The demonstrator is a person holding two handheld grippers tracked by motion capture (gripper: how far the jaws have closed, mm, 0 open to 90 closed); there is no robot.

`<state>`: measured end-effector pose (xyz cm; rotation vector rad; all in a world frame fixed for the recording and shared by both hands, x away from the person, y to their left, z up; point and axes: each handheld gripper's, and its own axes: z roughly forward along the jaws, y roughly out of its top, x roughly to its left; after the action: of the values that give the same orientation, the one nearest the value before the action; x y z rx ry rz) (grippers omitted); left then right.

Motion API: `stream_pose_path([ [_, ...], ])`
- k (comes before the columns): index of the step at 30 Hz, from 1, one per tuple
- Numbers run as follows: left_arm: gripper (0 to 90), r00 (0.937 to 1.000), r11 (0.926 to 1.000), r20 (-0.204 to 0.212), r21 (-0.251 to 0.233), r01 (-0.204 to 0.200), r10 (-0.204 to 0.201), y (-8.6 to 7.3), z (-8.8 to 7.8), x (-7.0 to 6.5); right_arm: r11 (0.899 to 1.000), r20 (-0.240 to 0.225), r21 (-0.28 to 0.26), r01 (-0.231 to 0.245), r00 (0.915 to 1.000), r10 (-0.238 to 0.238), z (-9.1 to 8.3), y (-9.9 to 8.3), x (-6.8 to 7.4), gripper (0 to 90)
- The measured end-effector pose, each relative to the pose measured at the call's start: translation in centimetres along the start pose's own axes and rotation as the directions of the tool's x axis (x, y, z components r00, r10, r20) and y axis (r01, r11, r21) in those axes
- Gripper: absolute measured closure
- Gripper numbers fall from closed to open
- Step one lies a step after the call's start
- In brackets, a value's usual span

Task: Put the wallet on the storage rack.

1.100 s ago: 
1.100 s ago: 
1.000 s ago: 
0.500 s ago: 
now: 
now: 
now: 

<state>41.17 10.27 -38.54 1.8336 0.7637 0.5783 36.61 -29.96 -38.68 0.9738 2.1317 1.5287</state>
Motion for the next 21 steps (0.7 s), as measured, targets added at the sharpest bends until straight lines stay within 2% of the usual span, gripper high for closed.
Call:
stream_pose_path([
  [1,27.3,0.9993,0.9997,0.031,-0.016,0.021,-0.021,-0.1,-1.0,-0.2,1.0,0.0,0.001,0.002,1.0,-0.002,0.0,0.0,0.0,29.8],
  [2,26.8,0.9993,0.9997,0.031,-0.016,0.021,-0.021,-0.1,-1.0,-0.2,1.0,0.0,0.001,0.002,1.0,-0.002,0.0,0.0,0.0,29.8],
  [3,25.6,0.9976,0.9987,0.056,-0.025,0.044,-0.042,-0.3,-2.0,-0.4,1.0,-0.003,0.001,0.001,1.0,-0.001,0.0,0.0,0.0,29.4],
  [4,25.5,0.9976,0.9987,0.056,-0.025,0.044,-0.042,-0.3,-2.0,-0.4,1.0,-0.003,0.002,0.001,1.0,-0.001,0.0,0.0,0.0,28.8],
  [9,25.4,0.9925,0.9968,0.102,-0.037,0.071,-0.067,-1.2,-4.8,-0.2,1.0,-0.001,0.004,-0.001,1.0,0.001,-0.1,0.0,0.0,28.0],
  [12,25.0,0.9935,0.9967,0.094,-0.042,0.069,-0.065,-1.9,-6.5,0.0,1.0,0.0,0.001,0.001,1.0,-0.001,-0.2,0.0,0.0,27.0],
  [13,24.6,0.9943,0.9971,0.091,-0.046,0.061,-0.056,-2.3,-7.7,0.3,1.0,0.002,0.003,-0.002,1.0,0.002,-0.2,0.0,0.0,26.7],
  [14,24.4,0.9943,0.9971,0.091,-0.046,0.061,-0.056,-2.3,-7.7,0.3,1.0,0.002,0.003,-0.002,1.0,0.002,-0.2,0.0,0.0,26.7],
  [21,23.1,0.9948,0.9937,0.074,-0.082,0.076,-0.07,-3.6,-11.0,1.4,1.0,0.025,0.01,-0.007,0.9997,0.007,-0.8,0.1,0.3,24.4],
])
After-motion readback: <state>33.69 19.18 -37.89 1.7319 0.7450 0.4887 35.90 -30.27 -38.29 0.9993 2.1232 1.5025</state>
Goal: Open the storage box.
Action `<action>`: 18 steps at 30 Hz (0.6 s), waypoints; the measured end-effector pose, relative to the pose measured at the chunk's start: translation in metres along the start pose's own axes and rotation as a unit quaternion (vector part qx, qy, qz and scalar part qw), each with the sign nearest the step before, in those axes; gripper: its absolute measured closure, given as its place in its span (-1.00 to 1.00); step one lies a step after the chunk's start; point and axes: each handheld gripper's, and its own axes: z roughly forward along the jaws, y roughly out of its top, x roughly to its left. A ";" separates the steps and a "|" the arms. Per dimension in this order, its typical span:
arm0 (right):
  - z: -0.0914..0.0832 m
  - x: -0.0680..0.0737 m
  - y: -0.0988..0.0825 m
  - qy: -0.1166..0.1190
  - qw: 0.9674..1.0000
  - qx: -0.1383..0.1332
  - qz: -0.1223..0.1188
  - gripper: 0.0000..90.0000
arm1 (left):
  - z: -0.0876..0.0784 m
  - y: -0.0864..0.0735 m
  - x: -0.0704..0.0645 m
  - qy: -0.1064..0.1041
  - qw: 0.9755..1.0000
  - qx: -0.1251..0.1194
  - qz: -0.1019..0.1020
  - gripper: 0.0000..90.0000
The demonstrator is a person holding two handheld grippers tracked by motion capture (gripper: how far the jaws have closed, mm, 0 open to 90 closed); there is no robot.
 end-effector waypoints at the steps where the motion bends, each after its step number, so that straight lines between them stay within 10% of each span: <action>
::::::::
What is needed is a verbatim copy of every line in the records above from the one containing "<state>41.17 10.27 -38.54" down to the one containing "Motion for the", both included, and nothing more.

## Task answer
<state>41.17 10.27 -38.54 1.8336 0.7637 0.5783 36.61 -29.96 -38.68 0.9738 2.1317 1.5287</state>
Motion for the next 21 steps (0.7 s), as measured, targets added at the sharpest bends until straight lines stay within 2% of the usual span, gripper high for closed.

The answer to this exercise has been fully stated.